**What is being asked**
For each line in the records that contains "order", make a copy.
Provided data section start
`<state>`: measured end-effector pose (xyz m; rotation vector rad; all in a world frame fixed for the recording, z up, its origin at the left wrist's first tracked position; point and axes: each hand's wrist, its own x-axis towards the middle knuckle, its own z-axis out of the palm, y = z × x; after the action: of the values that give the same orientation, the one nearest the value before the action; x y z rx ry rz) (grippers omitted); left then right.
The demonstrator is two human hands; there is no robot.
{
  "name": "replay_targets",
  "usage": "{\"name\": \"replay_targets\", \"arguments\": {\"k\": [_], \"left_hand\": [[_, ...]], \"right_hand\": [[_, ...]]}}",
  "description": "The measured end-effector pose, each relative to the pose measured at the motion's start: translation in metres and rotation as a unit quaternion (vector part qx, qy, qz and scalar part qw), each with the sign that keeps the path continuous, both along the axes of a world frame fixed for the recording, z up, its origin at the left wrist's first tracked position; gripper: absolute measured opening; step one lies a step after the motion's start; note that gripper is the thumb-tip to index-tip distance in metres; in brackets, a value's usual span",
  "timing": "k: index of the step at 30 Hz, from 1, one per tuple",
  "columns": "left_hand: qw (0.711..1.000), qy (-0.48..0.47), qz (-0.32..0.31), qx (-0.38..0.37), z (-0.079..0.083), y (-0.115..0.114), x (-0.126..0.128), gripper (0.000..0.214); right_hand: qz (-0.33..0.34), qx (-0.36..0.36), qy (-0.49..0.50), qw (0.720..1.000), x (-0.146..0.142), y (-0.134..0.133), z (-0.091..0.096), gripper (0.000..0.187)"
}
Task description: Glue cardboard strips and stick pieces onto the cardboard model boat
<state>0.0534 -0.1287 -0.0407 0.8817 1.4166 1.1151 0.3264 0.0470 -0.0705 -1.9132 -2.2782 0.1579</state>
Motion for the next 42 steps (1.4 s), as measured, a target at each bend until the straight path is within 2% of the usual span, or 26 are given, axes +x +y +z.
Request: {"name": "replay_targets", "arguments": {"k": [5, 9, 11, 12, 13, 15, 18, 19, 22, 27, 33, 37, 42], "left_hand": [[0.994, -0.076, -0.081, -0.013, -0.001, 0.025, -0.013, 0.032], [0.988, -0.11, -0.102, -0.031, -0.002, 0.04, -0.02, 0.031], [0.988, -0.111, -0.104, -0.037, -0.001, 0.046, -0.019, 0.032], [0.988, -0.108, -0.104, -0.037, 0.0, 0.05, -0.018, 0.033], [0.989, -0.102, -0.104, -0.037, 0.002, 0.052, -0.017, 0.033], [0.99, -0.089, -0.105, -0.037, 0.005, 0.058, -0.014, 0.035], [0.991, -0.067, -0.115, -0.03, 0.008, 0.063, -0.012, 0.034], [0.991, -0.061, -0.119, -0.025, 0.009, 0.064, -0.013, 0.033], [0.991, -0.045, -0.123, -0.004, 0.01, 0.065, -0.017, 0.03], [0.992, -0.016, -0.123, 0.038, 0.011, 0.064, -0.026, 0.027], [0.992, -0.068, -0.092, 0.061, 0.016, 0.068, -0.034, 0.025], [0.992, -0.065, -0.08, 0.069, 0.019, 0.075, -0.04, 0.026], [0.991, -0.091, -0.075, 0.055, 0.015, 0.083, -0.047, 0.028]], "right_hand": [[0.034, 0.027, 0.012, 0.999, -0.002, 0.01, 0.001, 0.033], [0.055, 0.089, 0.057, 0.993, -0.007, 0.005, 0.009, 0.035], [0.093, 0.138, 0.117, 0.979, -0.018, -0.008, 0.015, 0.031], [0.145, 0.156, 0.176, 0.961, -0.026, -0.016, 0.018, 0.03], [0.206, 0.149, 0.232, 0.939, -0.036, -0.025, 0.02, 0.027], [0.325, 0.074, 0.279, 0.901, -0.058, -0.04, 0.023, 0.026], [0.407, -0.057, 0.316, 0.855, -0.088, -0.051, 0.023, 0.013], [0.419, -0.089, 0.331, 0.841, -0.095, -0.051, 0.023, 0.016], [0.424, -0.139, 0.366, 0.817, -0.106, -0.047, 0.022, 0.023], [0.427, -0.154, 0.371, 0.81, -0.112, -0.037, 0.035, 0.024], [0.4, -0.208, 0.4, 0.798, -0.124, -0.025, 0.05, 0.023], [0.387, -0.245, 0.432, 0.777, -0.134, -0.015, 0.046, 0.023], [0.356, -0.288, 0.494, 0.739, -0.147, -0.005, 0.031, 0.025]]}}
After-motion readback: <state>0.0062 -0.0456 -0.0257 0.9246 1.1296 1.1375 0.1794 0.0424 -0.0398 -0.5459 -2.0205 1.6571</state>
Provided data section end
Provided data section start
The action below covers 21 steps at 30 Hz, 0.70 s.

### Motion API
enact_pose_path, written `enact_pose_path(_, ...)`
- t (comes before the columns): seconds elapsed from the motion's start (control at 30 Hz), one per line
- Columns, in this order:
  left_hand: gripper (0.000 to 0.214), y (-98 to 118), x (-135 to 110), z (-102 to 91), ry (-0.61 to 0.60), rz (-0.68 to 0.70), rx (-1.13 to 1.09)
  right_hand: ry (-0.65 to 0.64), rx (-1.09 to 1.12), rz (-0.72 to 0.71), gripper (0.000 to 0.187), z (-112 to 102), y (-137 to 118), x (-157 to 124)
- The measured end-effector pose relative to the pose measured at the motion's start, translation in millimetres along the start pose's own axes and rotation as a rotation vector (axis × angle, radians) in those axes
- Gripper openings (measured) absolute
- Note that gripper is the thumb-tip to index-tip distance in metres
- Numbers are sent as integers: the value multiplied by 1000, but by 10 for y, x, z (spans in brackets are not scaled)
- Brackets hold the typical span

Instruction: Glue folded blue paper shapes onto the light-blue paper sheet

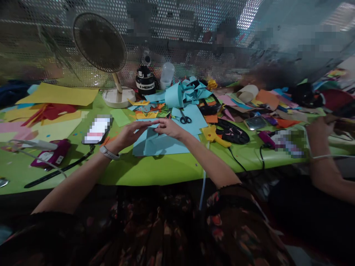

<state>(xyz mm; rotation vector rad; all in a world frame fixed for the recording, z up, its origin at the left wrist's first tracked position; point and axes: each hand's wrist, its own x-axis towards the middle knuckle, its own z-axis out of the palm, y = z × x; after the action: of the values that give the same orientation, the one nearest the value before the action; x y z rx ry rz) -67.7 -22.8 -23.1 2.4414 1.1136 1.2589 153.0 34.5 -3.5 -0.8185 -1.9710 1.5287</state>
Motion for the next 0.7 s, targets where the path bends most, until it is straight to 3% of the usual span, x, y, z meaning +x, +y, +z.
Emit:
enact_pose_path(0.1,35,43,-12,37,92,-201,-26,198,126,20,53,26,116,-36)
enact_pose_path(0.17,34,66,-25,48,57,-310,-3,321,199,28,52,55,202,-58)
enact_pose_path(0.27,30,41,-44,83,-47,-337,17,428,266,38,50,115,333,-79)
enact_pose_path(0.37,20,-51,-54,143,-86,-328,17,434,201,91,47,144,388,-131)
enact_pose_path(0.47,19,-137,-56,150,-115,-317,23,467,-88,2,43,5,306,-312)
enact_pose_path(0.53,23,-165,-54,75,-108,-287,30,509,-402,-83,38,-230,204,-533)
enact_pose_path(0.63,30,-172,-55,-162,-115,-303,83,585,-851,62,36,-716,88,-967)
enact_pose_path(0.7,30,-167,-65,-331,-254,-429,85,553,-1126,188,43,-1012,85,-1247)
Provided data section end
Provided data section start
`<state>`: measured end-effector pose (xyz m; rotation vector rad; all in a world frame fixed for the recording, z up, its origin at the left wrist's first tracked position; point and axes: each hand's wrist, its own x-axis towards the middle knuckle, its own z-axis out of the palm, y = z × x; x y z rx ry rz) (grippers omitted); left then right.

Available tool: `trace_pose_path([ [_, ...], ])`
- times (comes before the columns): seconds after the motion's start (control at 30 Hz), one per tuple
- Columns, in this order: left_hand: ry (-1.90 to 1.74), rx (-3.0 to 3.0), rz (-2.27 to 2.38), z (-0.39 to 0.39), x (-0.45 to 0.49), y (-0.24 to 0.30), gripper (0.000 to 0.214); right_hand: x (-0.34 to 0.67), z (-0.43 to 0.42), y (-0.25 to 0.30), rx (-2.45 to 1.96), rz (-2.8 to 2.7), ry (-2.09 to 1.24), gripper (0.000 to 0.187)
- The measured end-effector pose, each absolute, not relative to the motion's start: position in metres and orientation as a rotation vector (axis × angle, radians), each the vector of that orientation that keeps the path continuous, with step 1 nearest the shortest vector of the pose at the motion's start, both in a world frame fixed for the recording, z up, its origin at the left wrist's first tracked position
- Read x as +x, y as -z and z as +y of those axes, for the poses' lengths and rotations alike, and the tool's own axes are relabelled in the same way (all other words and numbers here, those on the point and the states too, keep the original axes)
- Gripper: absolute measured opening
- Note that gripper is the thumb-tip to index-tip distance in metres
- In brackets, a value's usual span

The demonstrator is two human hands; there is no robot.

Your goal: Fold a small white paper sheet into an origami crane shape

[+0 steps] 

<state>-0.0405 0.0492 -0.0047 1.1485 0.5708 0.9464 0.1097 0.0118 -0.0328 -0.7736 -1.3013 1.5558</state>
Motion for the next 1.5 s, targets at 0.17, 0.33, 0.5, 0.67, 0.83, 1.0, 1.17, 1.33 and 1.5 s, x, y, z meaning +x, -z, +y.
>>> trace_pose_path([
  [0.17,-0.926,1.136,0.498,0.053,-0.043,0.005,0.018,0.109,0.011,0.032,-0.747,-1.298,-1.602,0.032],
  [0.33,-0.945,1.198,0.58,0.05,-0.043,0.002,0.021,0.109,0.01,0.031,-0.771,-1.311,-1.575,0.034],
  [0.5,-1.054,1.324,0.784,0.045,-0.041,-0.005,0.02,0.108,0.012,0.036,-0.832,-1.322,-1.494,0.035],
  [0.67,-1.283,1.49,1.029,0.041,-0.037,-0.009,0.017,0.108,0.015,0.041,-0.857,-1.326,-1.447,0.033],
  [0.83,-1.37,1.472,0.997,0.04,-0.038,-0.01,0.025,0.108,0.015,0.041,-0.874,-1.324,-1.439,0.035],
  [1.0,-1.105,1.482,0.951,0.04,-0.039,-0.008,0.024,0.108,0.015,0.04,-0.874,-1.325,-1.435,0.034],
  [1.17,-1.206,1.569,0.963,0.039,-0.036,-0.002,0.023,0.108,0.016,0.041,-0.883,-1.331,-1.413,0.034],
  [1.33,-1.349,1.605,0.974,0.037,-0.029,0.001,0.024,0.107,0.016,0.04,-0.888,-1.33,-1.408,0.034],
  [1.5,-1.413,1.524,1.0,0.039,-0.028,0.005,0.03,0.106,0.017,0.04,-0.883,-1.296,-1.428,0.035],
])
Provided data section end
**Response to this task**
- Columns, in this order:
- Columns, in this order: left_hand: ry (-1.90 to 1.74), rx (-3.0 to 3.0), rz (-2.27 to 2.38), z (-0.39 to 0.39), x (-0.45 to 0.49), y (-0.24 to 0.30), gripper (0.000 to 0.214); right_hand: x (-0.34 to 0.67), z (-0.43 to 0.42), y (-0.25 to 0.30), rx (-2.45 to 1.96), rz (-2.8 to 2.7), ry (-2.09 to 1.24), gripper (0.000 to 0.187)

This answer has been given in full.